Honestly, fuck on-line platforms and their arbitrary bans. In meatspace, you can't be just banned from a store, or a store chain, not without a criminal record at least. Sure, user accounts are governed by vendors' ToS, and any store can ban you from their loyalty card program for any reason, but off-line, those are all incidentals not required for completing a purchase. On-line, identity, security, and optional marketing crap got bundled together into a single "account". It's a historical accident that needs to get corrected, possibly by regulatory means, to harmonize it with the general expectation that the store can't refuse you service for extra-legal reasons.
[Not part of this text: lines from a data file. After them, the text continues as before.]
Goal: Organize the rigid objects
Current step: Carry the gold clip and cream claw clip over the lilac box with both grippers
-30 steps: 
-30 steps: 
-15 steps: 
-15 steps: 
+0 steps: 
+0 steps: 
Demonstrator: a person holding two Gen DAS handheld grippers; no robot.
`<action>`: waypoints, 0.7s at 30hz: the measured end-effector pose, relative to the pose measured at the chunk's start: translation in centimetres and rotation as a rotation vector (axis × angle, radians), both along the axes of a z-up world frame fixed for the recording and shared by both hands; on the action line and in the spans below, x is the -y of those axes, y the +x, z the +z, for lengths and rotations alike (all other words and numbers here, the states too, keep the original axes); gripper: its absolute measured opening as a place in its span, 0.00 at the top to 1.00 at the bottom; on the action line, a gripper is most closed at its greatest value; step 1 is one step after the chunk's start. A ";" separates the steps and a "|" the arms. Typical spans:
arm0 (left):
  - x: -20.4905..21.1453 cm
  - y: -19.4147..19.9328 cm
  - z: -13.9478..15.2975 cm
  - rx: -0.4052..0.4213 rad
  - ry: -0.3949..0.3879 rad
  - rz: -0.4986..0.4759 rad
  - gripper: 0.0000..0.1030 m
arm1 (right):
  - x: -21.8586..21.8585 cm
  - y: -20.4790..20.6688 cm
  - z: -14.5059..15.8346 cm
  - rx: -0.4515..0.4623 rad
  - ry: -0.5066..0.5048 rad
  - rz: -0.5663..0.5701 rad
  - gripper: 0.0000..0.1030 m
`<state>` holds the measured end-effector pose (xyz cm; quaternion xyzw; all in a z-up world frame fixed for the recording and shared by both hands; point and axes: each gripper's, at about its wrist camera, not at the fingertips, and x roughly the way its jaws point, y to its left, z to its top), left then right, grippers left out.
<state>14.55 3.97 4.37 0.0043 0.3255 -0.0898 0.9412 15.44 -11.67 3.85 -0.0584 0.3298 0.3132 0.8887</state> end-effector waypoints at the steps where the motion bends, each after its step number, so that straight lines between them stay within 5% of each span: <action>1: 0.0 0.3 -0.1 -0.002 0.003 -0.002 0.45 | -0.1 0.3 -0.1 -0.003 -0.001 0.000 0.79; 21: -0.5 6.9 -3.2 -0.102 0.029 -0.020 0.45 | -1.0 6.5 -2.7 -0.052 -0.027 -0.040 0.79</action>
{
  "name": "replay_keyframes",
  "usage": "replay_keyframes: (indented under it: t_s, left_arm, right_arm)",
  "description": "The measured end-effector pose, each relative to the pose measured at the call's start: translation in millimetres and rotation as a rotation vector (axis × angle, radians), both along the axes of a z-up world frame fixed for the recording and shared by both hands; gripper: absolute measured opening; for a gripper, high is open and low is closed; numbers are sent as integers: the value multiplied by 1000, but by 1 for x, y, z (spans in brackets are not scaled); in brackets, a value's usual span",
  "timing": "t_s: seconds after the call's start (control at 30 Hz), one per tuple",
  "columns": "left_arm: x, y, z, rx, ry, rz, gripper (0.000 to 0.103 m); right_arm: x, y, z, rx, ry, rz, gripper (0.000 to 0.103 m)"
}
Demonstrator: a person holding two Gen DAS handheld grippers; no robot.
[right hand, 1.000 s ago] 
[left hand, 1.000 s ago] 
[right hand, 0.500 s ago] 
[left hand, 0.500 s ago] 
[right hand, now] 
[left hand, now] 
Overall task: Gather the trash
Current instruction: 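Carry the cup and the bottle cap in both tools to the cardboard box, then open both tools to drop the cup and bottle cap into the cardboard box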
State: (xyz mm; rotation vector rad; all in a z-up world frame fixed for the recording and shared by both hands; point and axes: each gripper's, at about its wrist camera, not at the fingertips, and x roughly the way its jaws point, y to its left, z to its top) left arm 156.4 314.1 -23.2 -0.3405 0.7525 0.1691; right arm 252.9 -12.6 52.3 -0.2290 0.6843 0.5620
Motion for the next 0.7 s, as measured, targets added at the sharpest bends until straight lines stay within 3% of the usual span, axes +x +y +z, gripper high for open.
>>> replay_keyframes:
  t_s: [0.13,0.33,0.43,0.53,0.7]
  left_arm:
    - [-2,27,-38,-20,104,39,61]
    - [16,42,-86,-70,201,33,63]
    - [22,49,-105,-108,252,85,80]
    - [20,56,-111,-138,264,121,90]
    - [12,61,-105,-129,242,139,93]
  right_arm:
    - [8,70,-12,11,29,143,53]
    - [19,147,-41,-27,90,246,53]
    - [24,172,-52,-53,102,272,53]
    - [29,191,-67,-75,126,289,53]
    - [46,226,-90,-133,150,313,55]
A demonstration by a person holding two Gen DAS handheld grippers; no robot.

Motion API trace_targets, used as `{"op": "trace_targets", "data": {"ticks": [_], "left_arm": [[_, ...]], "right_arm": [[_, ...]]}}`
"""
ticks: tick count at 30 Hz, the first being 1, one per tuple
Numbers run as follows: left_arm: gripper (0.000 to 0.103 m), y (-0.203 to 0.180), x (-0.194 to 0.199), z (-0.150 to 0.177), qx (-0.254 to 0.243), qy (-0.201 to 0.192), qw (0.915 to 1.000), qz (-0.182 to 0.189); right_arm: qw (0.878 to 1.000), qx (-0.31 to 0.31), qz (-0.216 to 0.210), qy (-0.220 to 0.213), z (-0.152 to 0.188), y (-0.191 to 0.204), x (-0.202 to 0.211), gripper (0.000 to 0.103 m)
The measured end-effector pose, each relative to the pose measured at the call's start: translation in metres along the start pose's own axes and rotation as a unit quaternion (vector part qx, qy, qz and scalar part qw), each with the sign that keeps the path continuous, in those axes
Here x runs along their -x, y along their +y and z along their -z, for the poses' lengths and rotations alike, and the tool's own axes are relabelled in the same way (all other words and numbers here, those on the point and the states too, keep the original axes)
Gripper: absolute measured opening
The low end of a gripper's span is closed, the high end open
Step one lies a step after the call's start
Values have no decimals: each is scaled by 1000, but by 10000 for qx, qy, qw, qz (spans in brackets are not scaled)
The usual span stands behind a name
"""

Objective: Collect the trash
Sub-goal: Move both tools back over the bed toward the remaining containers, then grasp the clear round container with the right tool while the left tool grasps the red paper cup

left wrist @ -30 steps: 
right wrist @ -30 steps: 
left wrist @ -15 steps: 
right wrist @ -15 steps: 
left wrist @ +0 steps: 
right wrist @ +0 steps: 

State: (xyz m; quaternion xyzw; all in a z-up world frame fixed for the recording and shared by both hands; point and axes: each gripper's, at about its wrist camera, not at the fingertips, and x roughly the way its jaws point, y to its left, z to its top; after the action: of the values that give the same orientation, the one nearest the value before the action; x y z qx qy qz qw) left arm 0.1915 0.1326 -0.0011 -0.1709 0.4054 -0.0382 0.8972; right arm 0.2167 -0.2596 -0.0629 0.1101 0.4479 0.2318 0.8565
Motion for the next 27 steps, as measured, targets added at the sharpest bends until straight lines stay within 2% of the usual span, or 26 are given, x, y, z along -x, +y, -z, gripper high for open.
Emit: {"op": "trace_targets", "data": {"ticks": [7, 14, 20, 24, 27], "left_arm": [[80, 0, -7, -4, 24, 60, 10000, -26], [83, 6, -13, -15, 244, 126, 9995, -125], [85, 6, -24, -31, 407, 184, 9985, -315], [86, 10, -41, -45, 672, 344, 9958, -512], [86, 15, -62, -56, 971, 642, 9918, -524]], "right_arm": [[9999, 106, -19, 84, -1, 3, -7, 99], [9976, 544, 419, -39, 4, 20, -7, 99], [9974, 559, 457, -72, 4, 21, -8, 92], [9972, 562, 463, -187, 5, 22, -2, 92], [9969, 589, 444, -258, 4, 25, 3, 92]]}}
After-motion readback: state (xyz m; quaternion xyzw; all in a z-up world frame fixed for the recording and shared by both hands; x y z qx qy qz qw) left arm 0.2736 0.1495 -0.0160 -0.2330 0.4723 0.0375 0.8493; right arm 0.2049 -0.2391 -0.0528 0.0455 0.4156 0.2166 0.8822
I'd get this sentiment if it was some super critical piece of living a fulfilling life, but amazon is a junk store which makes the whole situation absurd to begin with

There are only so many places you can order stuff on-line locally, to save on non-food products more expensive or downright unavailable locally. Interfacing with individual vendor and their bespoke system for each purchase gets cognitively exhausting quickly - a major reason why people prefer those large marketplaces. And then, it's not just Amazon. Adopting such policies is becoming a trend parallel to centralization. Amazon alone may not be "super critical piece of living a fulfilling life", but getting banned by it and a few more large companies (Google, in particular), and you may lose some critical things (at least critical in immediate term).

> Interfacing with individual vendor and their bespoke system for each purchase gets cognitively exhausting quickly

If using a web shop is cognitively exhausting to you, there likely are bigger problems underneath.


A single one, no. Two dozen different ones - I can do it, but it gets so annoying that I'll happily pay premium to buy the same things on a single site.